Alan Pittman's blog

Kitty Piercy, Jim Torrey, Jim Ray and Nick Urhausen faced off in a taped mayor's debate hosted by Fox TV on May 14.

Questions came from the candidates and a media panel from Eugene Weekly, The Register Guard, KLCC and FOX TV.

Fox plans to broadcast the one-hour debate on Saturday, May 17 from 6-7 pm. KEVU-TV will also air the debate on Saturday from 7-8 pm.

To listen to the debate audio, check our podcast.

For those of you who missed the City Club mayor's debate, the audio can be found at the KLCC website . Mayor Kitty Piercy had to read her opening and closing statements fast, but she emailed out the words, if you didn't catch them:

Piercy's Opening Two-Minute Statement

I love Eugene and enjoy being your Mayor, moving our community forward with optimism and determination.

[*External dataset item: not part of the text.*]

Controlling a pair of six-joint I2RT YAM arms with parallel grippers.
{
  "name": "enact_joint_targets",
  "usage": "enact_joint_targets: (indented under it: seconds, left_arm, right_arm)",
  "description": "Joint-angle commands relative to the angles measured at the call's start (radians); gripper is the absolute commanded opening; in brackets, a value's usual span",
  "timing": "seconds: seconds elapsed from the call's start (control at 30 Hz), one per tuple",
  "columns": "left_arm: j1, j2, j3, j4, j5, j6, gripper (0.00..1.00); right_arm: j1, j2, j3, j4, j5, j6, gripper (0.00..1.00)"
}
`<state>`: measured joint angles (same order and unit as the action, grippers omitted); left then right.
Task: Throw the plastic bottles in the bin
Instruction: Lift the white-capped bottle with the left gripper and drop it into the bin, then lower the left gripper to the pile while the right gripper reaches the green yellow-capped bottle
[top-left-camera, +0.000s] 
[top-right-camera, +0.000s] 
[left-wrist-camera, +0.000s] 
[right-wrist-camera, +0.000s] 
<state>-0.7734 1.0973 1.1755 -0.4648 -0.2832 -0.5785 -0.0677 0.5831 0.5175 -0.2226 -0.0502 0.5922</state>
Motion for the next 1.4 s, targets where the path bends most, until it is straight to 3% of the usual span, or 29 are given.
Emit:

I’ve looked at the deluge of Jim Torrey ads and I frankly don’t recognize his Eugene. Neither should you, it’s fictional.

The truth is that while the world is not a perfect place, Eugene has moved forward.

In just three years, we’ve put in place an economic development plan based on sustainable green jobs and practices. And, our work’s been recognized. National Geographic’s Green Guide named Eugene America’s #1 green city (" a power house of green industry") and Popular Science chose Eugene as #5 green city. At the same time Forbes chose us #36 out of the top 200 American cities to do business in and Fortune chose us as one of the nation’s top 100 cities to start a small business in.

We’re working together in all new and inclusive ways. Together we settled an LTD strike, passed a parks bond and library levy, brought two Olympic Track and Field Trials to Eugene and leaders from environment, business, and government are working together on traffic solutions for West Eugene for the first time in over 20 years. I have reached across all wards of this community in over 6,000 meetings and opened city hall to all.

There are old problems left from the Torrey years that I’ve worked steadily to resolve. In just 3 years, we’ve completed over $17 million dollars in road repairs and pothole fills. We’ve worked to reestablish trust in our police with the civilian review board. We’ve begun reinvigorating our downtown, refurbishing the old Symantec building and filling it with 200 new employees and built the new Westtown on 8th affordable housing.

We’re challenged by the county’s financial woes and will work with them to serve our people and keep our community safe. Eugene will continue to move forward, responding to the challenges and the opportunities before us. This is the Eugene I know and love.

Piercy's Closing Two-Minute Statement

You have real stark choices between us. This is a pitched battle for Eugene’s future. Do we want unbridled growth or to continue down a path of smart growth that ensures good jobs and livability?

The money tells the story clearly. Jim Torrey has piles of money from construction and development interests who would just like to construct and build without constraint.

I am backed by over 800 individuals, (with average contributions of about $130) who are committed to growing thoughtfully in ways that benefit us all, not simply the few.

I’ve been threatened over my efforts to protect our wetlands and headwaters for future generations. Did I let threats keep me from doing what I think is right. No.

And let’s speak truth. The last four years have been full of optimism and rebuilding pride in our community. We are nationally known for our green practices and good business environment. We’re facing the future – not the past.

Let’s not forget the mean spiritedness of the "gang of nine;" public battles in the streets; losing our hospital and Glenwood; the closing of stores downtown; the Lara/Magaña case; and the failure to fully address street repairs.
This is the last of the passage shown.